TO DO ::
Count the lines below that contain the word "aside", and reply with only that number.

RECORD EXCERPTS ::
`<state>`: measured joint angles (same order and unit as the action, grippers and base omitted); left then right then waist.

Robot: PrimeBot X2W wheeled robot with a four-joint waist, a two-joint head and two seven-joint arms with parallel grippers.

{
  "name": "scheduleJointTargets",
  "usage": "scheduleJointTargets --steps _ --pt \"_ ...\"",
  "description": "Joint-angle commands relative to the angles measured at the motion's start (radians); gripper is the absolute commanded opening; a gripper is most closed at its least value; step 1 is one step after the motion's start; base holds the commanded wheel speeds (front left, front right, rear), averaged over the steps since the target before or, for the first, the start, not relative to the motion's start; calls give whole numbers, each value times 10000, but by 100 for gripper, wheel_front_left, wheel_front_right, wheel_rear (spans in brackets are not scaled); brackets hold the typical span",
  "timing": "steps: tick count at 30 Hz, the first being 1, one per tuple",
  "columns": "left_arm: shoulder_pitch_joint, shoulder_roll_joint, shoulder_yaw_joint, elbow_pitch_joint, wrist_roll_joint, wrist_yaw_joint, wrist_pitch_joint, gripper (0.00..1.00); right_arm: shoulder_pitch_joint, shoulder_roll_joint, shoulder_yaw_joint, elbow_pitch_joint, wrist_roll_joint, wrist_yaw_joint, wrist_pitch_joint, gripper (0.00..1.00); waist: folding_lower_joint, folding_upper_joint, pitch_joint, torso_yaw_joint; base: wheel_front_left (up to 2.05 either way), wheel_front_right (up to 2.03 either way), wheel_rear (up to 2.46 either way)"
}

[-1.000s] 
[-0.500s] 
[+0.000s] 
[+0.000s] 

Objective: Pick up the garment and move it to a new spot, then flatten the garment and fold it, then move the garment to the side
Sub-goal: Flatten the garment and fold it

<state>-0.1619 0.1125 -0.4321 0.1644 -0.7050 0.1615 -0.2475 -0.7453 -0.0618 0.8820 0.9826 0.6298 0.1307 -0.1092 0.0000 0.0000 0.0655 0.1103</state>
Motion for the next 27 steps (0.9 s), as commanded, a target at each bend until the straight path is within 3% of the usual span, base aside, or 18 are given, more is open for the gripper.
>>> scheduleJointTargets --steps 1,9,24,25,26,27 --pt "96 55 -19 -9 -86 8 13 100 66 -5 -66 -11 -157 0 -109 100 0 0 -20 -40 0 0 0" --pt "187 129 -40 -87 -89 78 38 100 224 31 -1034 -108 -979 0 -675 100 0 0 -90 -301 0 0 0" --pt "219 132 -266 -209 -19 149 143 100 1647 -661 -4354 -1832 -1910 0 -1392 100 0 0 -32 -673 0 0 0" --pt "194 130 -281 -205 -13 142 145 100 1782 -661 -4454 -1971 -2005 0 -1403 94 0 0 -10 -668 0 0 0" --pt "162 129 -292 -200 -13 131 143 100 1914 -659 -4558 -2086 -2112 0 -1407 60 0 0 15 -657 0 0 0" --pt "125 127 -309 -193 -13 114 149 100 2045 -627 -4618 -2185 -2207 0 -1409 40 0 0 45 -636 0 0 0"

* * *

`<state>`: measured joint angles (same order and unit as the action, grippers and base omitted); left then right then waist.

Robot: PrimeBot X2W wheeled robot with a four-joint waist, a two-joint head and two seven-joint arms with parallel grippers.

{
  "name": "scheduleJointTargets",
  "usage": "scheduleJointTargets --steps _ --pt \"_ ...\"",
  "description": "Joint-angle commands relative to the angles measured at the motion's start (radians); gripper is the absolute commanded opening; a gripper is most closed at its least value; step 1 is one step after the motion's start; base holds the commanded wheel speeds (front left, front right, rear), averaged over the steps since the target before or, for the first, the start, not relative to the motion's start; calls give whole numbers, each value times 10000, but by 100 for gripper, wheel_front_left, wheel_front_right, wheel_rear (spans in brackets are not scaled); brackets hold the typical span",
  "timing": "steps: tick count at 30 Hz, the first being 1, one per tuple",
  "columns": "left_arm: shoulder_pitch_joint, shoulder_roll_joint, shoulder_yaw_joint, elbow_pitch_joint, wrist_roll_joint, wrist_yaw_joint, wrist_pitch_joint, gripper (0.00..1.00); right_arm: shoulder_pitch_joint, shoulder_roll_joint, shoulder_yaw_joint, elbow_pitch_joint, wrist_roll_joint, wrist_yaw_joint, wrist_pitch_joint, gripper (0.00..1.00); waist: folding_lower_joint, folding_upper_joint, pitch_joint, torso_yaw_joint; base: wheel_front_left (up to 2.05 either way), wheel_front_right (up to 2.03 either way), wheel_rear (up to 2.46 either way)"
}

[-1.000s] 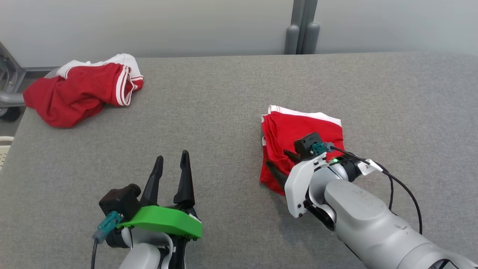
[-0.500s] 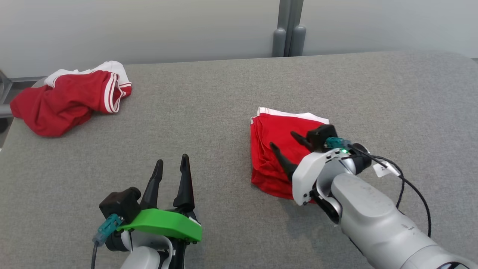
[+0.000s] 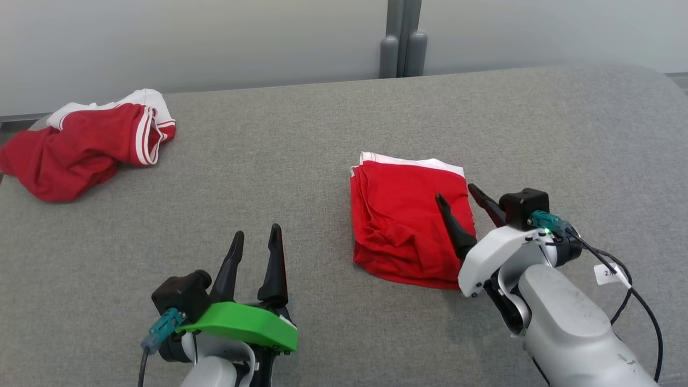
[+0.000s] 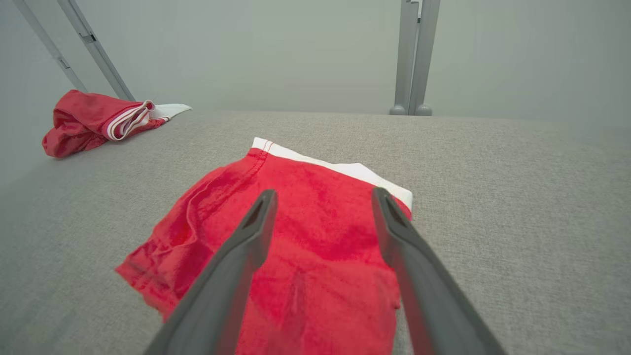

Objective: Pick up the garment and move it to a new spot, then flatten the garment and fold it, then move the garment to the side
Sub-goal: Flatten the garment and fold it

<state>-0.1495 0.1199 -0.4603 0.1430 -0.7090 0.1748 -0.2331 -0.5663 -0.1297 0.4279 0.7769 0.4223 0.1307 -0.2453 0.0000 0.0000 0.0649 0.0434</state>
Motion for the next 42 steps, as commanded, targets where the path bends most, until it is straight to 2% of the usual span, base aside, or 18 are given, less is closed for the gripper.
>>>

ANSWER FOR THIS EXERCISE ::
2